(Work item) Without changing a single character, write out every record below.

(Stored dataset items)
§
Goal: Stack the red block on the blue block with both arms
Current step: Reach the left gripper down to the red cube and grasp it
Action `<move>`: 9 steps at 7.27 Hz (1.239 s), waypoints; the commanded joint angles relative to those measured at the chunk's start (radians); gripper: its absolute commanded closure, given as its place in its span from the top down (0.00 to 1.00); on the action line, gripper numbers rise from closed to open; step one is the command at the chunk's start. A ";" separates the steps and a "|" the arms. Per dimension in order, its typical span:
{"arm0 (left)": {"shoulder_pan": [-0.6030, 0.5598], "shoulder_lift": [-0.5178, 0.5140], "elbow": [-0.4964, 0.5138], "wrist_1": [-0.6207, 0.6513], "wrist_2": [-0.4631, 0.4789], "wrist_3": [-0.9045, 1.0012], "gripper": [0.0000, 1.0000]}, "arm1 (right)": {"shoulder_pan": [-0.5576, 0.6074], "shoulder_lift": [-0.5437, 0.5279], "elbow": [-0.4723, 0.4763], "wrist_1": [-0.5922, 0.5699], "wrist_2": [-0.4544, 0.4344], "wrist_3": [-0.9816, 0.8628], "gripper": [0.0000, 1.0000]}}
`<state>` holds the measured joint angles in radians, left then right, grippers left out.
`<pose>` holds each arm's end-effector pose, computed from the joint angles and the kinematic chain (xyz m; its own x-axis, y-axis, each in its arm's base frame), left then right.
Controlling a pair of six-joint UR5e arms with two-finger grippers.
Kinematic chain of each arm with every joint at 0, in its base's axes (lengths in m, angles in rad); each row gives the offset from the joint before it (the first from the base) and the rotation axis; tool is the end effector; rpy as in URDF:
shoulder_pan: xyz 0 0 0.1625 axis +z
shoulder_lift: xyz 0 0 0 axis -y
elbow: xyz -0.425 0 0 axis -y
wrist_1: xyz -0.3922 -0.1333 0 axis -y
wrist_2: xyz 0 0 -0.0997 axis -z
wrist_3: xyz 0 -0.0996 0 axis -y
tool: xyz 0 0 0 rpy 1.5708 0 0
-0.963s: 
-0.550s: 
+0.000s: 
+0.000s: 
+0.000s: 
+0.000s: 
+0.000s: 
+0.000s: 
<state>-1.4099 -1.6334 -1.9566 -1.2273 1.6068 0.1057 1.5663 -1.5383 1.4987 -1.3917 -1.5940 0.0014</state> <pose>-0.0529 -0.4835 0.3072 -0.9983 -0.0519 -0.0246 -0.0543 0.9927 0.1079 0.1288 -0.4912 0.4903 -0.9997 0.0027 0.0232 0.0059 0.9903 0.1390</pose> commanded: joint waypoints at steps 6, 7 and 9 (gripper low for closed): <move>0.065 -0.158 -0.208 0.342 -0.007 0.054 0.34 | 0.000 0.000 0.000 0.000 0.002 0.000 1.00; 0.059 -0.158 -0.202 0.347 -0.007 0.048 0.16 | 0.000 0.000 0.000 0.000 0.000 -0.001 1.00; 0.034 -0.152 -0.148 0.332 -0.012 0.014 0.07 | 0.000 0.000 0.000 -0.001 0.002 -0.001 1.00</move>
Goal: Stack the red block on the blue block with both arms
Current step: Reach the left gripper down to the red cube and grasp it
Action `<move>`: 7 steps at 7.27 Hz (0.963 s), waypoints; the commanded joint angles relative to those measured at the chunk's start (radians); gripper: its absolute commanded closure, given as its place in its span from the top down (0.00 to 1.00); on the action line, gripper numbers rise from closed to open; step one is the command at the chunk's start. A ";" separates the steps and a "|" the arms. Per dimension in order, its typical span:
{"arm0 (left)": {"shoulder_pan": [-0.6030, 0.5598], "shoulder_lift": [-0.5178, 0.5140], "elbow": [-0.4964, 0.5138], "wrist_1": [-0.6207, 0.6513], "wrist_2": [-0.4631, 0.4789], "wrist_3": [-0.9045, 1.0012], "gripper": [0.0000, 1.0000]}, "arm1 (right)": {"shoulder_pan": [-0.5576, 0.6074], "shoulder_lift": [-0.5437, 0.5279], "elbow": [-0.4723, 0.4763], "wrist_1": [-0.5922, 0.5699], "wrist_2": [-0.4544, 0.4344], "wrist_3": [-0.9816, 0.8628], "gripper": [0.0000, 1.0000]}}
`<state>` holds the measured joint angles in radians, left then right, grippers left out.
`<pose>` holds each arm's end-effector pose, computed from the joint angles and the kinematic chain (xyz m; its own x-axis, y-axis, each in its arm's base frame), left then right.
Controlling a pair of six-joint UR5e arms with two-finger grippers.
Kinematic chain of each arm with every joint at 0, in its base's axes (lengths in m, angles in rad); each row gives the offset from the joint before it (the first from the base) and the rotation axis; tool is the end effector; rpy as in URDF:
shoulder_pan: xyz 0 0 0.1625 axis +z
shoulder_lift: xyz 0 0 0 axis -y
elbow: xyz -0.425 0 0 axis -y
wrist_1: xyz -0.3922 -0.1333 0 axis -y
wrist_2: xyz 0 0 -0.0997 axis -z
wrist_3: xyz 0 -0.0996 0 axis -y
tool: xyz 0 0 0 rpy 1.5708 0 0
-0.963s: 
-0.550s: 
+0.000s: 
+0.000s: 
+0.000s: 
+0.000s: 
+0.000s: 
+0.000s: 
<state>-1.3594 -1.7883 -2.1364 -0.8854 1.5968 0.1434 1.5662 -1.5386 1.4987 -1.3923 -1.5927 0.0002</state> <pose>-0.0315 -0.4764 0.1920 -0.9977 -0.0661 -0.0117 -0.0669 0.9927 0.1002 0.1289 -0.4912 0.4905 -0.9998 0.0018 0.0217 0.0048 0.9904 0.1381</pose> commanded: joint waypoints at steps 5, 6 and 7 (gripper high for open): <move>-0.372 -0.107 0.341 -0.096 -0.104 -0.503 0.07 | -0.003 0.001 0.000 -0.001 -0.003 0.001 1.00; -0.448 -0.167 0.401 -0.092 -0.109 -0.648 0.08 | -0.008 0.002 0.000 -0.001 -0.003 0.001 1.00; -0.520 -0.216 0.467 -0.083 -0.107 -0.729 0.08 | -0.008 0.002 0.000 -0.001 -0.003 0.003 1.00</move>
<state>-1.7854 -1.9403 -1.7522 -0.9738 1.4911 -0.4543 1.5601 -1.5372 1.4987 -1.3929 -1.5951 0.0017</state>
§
(Exercise answer)
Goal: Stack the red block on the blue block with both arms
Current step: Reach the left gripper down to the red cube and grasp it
Action `<move>`: 9 steps at 7.27 Hz (1.239 s), waypoints; the commanded joint angles relative to those measured at the chunk's start (radians); gripper: its absolute commanded closure, given as its place in its span from the top down (0.00 to 1.00); on the action line, gripper numbers rise from closed to open; step one is the command at the chunk's start. A ";" separates the steps and a "|" the arms. Per dimension in order, its typical span:
{"arm0 (left)": {"shoulder_pan": [-0.6030, 0.5598], "shoulder_lift": [-0.5178, 0.5140], "elbow": [-0.4964, 0.5138], "wrist_1": [-0.6207, 0.6513], "wrist_2": [-0.4631, 0.4789], "wrist_3": [-0.9045, 1.0012], "gripper": [0.0000, 1.0000]}, "arm1 (right)": {"shoulder_pan": [-0.5576, 0.6074], "shoulder_lift": [-0.5437, 0.5279], "elbow": [-0.4723, 0.4763], "wrist_1": [-0.5922, 0.5699], "wrist_2": [-0.4544, 0.4344], "wrist_3": [-0.9816, 0.8628], "gripper": [0.0000, 1.0000]}}
`<state>` holds the measured joint angles in radians, left then right, grippers left out.
`<pose>` holds each arm's end-effector pose, computed from the joint angles and the kinematic chain (xyz m; its own x-axis, y-axis, each in its arm's base frame), left then right.
Controlling a pair of six-joint UR5e arms with two-finger grippers.
Kinematic chain of each arm with every joint at 0, in its base's axes (lengths in m, angles in rad); each row gives the offset from the joint before it (the first from the base) and the rotation axis; tool is the end effector; rpy as in URDF:
shoulder_pan: xyz 0 0 0.1625 axis +z
shoulder_lift: xyz 0 0 0 axis -y
elbow: xyz -0.425 0 0 axis -y
wrist_1: xyz -0.3922 -0.1333 0 axis -y
wrist_2: xyz 0 0 -0.0997 axis -z
wrist_3: xyz 0 -0.0996 0 axis -y
tool: xyz 0 0 0 rpy 1.5708 0 0
-0.963s: 
-0.550s: 
+0.000s: 
+0.000s: 
+0.000s: 
+0.000s: 
+0.000s: 
+0.000s: 
<state>-1.4099 -1.6334 -1.9566 -1.2273 1.6068 0.1057 1.5663 -1.5383 1.4987 -1.3917 -1.5940 0.0014</state> <pose>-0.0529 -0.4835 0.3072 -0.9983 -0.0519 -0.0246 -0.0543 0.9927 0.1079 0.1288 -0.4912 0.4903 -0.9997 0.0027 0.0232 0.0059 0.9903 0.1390</pose> commanded: joint waypoints at steps 6, 7 and 9 (gripper low for closed): <move>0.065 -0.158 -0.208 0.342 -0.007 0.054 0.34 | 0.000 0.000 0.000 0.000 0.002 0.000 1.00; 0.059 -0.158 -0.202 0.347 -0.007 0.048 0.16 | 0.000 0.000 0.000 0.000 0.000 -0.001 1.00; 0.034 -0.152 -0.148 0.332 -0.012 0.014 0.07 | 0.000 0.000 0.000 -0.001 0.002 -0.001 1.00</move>
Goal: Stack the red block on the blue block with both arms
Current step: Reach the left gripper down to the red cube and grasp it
Action `<move>`: 7 steps at 7.27 Hz (0.963 s), waypoints; the commanded joint angles relative to those measured at the chunk's start (radians); gripper: its absolute commanded closure, given as its place in its span from the top down (0.00 to 1.00); on the action line, gripper numbers rise from closed to open; step one is the command at the chunk's start. A ";" separates the steps and a "|" the arms. Per dimension in order, its typical span:
{"arm0 (left)": {"shoulder_pan": [-0.6030, 0.5598], "shoulder_lift": [-0.5178, 0.5140], "elbow": [-0.4964, 0.5138], "wrist_1": [-0.6207, 0.6513], "wrist_2": [-0.4631, 0.4789], "wrist_3": [-0.9045, 1.0012], "gripper": [0.0000, 1.0000]}, "arm1 (right)": {"shoulder_pan": [-0.5576, 0.6074], "shoulder_lift": [-0.5437, 0.5279], "elbow": [-0.4723, 0.4763], "wrist_1": [-0.5922, 0.5699], "wrist_2": [-0.4544, 0.4344], "wrist_3": [-0.9816, 0.8628], "gripper": [0.0000, 1.0000]}}
`<state>` holds the measured joint angles in radians, left then right, grippers left out.
`<pose>` holds each arm's end-effector pose, computed from the joint angles and the kinematic chain (xyz m; its own x-axis, y-axis, each in its arm's base frame), left then right.
Controlling a pair of six-joint UR5e arms with two-finger grippers.
Kinematic chain of each arm with every joint at 0, in its base's axes (lengths in m, angles in rad); each row gives the offset from the joint before it (the first from the base) and the rotation axis; tool is the end effector; rpy as in URDF:
shoulder_pan: xyz 0 0 0.1625 axis +z
shoulder_lift: xyz 0 0 0 axis -y
elbow: xyz -0.425 0 0 axis -y
wrist_1: xyz -0.3922 -0.1333 0 axis -y
wrist_2: xyz 0 0 -0.0997 axis -z
wrist_3: xyz 0 -0.0996 0 axis -y
tool: xyz 0 0 0 rpy 1.5708 0 0
-0.963s: 
-0.550s: 
+0.000s: 
+0.000s: 
+0.000s: 
+0.000s: 
+0.000s: 
+0.000s: 
<state>-1.3594 -1.7883 -2.1364 -0.8854 1.5968 0.1434 1.5662 -1.5386 1.4987 -1.3923 -1.5927 0.0002</state> <pose>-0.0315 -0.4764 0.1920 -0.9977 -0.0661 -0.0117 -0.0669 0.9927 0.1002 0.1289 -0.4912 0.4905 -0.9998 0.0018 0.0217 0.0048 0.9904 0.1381</pose> commanded: joint waypoints at steps 5, 6 and 7 (gripper high for open): <move>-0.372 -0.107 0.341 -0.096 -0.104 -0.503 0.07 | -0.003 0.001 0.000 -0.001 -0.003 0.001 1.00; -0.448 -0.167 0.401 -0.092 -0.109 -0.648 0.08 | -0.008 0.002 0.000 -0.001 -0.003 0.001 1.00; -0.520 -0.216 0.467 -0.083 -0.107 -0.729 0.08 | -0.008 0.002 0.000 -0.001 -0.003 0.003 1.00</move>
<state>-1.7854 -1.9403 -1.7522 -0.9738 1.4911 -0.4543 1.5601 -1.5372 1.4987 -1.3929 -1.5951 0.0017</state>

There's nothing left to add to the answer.